• _PROBLEM TO SOLVE_
A word-for-word copy of the following listing is needed. Leave out its images.

----- EXERCISE DATA -----

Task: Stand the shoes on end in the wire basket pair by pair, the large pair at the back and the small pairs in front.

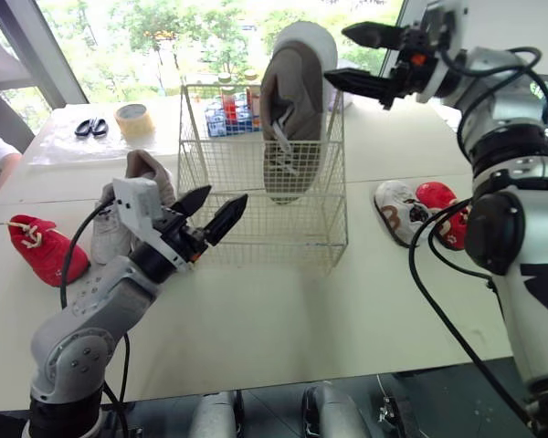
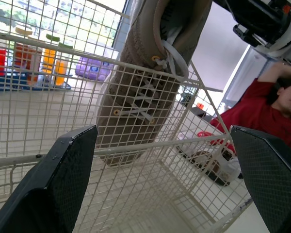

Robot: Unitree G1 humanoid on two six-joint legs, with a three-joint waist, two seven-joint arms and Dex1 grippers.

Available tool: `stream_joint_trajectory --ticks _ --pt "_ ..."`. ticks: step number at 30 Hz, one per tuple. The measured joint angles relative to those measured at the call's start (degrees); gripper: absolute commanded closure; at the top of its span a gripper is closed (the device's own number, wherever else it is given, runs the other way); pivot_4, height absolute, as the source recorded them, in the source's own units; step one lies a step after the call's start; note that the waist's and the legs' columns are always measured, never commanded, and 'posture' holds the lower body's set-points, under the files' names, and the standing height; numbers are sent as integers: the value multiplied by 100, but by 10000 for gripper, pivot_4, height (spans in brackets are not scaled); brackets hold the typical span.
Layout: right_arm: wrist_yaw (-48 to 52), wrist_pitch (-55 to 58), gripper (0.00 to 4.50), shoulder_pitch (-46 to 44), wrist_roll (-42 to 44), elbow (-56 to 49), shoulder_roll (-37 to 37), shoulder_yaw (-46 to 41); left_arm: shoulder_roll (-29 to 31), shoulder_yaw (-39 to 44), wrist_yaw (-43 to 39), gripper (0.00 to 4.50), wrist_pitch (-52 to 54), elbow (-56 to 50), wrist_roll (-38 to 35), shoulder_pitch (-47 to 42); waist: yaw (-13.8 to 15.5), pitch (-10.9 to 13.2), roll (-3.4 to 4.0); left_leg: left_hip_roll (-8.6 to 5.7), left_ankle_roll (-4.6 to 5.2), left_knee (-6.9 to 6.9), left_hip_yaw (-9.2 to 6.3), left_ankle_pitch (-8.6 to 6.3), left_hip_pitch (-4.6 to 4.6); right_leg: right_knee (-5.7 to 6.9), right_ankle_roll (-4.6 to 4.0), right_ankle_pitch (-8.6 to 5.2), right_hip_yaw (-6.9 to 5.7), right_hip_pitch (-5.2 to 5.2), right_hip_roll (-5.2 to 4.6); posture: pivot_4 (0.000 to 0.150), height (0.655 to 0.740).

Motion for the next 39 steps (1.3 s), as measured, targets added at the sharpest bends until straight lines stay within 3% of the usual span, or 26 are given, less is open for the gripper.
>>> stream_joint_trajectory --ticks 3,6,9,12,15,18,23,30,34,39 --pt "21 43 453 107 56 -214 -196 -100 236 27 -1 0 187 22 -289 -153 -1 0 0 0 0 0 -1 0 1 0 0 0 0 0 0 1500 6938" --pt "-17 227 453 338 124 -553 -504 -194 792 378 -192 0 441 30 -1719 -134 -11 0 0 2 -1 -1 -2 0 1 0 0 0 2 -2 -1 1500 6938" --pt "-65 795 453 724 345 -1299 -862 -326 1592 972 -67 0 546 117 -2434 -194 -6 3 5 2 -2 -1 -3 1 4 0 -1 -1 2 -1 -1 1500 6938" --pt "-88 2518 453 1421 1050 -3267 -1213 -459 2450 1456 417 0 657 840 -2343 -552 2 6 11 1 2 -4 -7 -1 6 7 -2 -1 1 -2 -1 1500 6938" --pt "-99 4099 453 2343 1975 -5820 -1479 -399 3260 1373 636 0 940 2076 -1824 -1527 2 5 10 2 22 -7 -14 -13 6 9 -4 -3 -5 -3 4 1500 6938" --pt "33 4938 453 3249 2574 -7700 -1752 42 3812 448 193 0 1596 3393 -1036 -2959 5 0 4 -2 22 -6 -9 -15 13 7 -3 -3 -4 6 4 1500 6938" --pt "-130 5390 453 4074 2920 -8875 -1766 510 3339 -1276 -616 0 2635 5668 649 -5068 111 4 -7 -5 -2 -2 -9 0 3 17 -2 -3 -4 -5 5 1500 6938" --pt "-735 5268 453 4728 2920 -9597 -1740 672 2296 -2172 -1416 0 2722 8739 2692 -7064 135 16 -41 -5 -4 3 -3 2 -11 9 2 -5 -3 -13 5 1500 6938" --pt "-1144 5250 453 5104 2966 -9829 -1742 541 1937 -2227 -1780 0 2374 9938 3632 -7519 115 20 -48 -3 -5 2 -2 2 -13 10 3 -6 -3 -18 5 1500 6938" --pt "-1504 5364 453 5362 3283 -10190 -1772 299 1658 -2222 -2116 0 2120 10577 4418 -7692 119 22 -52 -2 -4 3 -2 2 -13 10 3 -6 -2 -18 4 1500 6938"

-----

• _SOLUTION TO THIS PROBLEM_
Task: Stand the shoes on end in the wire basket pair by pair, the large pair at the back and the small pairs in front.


Robot: Unitree G1 humanoid on two six-joint legs, with a three-joint waist, two seven-joint arms and Dex1 grippers.

Available tool: `stream_joint_trajectory --ticks _ --pt "_ ..."`. ticks: step number at 30 Hz, one per tuple. The measured joint angles relative to those measured at the call's start (degrees); gripper: absolute commanded closure; at the top of its span a gripper is closed (the device's own number, wherever else it is given, runs the other way); pivot_4, height absolute, as the source recorded them, in the source's own units; step one lies a step after the call's start; note that the waist's and the legs' columns are always measured, never commanded, and 'posture' holds the lower body's set-points, under the files' names, and the standing height; numbers are sent as integers: the value multiplied by 100, but by 10000 for gripper, pivot_4, height (spans in brackets are not scaled); brackets hold the typical span.
Layout: right_arm: wrist_yaw (-48 to 52), wrist_pitch (-55 to 58), gripper (0.00 to 4.50), shoulder_pitch (-46 to 44), wrist_roll (-42 to 44), elbow (-56 to 49), shoulder_roll (-37 to 37), shoulder_yaw (-46 to 41); left_arm: shoulder_roll (-29 to 31), shoulder_yaw (-39 to 44), wrist_yaw (-43 to 39), gripper (0.00 to 4.50), wrist_pitch (-52 to 54), elbow (-56 to 50), wrist_roll (-38 to 35), shoulder_pitch (-47 to 42); waist: yaw (-13.8 to 15.5), pitch (-10.9 to 13.2), roll (-3.4 to 4.0); left_leg: left_hip_roll (-8.6 to 5.7), left_ankle_roll (-4.6 to 5.2), left_knee (-6.9 to 6.9), left_hip_yaw (-9.2 to 6.3), left_ankle_pitch (-8.6 to 6.3), left_hip_pitch (-4.6 to 4.6); right_leg: right_knee (-5.7 to 6.9), right_ankle_roll (-4.6 to 4.0), right_ankle_pitch (-8.6 to 5.2), right_hip_yaw (-6.9 to 5.7), right_hip_pitch (-5.2 to 5.2), right_hip_roll (-5.2 to 4.6); posture: pivot_4 (0.000 to 0.150), height (0.655 to 0.740).

Motion for the next 39 steps (1.3 s), as measured, targets added at the sharpest bends until straight lines stay within 3% of the usual span, or 26 are given, less is open for the gripper.
>>> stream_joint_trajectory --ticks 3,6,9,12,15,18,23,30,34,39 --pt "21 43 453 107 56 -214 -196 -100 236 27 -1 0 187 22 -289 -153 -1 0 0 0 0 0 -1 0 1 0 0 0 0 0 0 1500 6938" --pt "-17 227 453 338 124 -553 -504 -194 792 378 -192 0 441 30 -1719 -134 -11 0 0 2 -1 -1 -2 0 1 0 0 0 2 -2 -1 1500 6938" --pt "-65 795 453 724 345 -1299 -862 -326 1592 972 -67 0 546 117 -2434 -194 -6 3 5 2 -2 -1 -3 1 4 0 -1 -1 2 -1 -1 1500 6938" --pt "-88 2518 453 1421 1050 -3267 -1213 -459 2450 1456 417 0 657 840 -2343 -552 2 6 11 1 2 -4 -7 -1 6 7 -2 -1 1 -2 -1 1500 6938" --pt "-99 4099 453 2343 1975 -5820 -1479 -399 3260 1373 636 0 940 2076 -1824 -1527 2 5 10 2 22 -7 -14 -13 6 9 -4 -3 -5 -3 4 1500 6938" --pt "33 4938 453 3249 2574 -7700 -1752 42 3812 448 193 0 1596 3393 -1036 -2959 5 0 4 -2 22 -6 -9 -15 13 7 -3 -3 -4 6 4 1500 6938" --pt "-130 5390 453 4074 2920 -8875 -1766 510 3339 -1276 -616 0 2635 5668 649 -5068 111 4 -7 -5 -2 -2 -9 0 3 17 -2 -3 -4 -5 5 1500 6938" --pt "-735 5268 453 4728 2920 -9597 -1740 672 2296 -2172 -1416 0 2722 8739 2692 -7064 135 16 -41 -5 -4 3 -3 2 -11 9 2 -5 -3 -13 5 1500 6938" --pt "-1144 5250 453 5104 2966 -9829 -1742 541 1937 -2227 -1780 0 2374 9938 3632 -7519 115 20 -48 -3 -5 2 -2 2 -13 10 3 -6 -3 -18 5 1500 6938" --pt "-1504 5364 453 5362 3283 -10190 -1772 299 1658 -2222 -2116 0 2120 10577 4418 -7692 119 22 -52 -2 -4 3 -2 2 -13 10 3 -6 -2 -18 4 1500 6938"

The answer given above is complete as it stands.